* **Problem statement**
Using the records below, repeat exactly the lines from the one holding "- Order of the" through the one holding "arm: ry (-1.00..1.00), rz", both ends included, and no others.

....

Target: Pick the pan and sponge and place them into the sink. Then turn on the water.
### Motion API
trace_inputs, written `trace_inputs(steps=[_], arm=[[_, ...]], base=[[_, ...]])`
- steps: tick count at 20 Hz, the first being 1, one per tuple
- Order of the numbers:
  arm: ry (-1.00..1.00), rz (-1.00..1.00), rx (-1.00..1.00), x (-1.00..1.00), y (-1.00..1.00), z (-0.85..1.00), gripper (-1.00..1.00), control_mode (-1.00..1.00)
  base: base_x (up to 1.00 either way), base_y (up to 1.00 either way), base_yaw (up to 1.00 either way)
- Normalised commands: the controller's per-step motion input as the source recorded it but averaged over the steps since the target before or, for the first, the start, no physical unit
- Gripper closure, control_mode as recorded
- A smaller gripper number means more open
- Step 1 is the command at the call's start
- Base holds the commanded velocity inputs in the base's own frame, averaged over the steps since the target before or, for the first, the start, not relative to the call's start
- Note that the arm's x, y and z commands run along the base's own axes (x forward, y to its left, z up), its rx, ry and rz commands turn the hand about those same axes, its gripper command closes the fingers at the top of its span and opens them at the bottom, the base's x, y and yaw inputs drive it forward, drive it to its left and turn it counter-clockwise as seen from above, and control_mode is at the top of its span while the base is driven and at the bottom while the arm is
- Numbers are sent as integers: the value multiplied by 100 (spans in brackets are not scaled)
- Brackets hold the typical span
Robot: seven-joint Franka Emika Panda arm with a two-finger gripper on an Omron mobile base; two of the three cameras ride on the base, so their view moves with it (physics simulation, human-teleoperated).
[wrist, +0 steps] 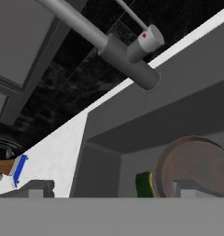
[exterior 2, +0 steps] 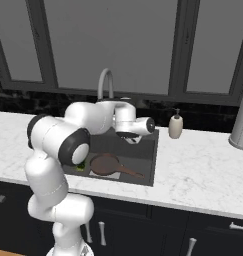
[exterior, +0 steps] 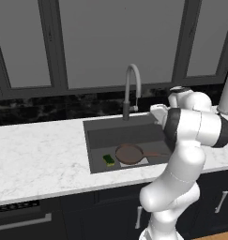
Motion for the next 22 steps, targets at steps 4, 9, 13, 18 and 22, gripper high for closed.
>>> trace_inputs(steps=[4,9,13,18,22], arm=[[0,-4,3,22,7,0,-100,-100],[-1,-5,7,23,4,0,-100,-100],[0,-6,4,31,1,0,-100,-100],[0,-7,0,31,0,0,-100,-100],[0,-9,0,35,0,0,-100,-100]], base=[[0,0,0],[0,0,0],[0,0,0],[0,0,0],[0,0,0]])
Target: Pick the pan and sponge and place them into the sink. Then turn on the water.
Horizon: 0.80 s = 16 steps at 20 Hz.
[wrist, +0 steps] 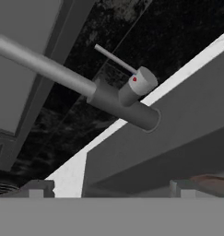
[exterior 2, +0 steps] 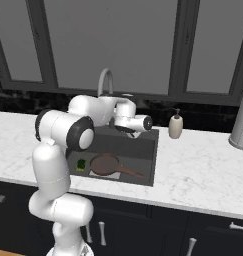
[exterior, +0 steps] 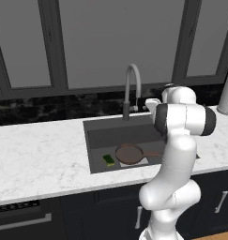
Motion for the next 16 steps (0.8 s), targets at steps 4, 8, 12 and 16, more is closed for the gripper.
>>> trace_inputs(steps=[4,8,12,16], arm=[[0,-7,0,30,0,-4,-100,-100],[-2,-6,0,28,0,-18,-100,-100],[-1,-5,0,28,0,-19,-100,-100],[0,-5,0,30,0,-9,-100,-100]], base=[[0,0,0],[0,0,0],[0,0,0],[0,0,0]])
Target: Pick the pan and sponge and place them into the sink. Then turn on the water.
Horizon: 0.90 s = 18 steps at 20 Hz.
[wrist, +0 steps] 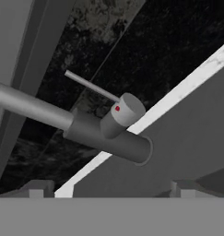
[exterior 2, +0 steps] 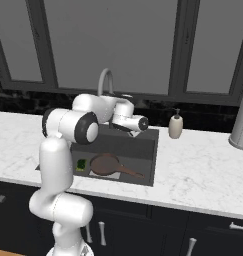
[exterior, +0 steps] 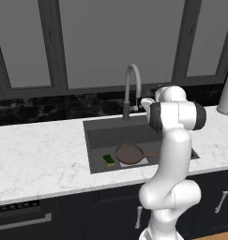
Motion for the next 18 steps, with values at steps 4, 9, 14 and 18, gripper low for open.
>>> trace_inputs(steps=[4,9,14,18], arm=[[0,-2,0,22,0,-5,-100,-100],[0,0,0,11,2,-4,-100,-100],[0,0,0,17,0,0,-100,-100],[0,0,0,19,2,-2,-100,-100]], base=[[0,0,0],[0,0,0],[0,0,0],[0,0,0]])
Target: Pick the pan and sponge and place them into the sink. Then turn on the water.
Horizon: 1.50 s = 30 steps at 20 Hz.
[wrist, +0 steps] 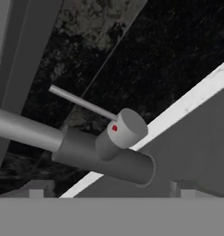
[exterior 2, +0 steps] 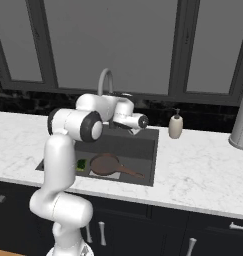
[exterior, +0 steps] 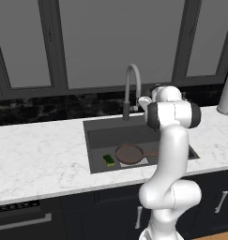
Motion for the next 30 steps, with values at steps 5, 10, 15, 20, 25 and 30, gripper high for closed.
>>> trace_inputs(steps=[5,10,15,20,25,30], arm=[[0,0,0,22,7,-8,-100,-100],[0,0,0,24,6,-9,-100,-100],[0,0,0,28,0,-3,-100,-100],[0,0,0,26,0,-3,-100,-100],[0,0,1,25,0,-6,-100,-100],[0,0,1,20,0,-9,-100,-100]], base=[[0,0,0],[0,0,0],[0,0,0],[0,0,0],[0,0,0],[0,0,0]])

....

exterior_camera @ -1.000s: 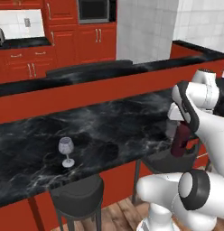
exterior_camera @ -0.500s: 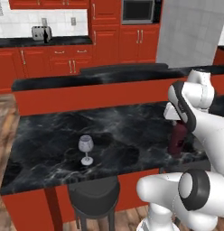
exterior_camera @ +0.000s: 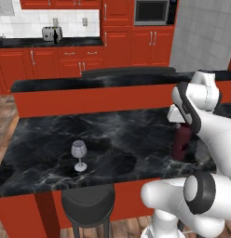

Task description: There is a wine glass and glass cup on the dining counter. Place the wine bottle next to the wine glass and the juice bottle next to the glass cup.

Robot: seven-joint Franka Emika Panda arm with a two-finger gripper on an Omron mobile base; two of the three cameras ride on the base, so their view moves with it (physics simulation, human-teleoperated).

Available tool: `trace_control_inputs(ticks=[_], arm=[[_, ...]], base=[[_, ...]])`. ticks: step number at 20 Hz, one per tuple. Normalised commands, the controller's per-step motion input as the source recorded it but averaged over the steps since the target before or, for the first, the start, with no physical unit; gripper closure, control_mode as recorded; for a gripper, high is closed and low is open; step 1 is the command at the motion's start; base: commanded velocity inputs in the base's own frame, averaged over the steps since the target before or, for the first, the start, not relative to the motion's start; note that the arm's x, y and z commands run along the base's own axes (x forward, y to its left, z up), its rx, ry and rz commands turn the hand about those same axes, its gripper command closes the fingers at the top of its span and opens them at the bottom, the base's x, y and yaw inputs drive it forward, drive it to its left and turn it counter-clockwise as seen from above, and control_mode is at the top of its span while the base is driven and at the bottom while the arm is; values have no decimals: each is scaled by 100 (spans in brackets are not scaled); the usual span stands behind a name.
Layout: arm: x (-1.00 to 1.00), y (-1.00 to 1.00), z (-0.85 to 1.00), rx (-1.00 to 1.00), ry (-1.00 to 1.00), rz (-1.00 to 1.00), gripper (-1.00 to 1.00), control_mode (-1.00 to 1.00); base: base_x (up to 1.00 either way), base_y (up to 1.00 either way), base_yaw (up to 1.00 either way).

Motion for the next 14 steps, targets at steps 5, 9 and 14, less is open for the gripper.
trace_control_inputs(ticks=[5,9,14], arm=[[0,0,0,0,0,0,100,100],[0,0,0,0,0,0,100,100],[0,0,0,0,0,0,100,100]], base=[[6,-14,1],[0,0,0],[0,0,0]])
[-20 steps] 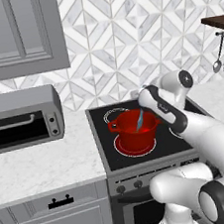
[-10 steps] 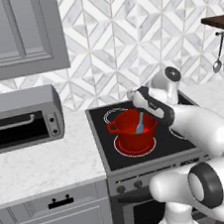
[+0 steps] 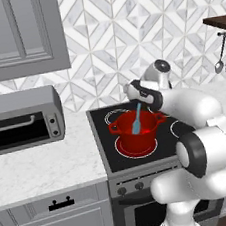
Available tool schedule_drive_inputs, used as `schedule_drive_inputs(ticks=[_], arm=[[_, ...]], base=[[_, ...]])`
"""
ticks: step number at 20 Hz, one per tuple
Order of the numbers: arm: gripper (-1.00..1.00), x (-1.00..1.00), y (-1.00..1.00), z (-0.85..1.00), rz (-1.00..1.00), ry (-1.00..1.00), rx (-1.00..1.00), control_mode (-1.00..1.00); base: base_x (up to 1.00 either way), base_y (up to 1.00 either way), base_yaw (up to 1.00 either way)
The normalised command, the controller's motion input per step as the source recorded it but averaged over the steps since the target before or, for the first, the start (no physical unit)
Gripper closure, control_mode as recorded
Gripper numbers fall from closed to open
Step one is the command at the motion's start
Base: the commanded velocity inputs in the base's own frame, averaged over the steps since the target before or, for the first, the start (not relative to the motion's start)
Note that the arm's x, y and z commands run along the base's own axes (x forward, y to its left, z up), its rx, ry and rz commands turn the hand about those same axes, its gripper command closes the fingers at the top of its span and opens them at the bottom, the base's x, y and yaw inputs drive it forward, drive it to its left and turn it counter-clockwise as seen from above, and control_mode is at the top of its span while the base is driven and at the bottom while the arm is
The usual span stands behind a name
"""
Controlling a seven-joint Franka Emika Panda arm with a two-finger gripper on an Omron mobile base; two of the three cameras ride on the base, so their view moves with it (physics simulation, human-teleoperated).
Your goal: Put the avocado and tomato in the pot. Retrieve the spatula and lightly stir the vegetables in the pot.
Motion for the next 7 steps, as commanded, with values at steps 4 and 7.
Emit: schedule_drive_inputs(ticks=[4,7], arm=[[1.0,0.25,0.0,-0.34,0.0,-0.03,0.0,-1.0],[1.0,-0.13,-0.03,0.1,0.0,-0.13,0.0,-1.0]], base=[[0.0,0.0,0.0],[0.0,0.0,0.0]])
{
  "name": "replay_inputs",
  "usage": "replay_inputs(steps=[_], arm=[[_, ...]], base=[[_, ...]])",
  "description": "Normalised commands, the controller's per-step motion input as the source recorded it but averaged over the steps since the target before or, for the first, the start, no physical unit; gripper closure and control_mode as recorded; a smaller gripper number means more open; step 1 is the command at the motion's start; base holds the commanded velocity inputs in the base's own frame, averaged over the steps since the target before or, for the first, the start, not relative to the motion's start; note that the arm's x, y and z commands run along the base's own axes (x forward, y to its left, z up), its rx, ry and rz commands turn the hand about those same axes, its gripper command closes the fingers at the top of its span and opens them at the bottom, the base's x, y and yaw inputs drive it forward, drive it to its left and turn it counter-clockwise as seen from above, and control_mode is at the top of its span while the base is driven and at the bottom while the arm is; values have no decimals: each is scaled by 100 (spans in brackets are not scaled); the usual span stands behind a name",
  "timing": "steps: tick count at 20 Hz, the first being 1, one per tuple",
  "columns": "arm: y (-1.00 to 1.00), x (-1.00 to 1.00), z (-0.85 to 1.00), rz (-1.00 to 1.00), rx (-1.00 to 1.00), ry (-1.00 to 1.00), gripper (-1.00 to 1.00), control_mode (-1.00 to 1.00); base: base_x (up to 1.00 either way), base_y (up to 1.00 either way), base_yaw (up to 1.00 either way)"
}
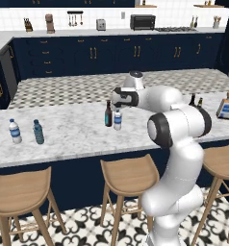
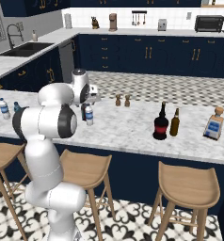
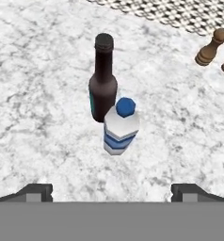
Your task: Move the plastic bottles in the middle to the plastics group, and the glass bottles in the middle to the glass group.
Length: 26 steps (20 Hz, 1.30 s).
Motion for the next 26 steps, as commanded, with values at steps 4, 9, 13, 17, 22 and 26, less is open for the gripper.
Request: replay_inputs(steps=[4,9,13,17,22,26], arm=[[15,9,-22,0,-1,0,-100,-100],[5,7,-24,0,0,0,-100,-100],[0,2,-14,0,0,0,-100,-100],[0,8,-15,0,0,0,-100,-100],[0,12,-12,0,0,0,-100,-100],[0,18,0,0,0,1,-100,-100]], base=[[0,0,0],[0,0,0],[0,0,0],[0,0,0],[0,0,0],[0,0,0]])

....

* **Reply to the task**
- Order of the numbers:
  arm: ry (-1.00..1.00), rz (-1.00..1.00), rx (-1.00..1.00), x (-1.00..1.00), y (-1.00..1.00), z (-0.85..1.00), gripper (-1.00..1.00), control_mode (-1.00..1.00)

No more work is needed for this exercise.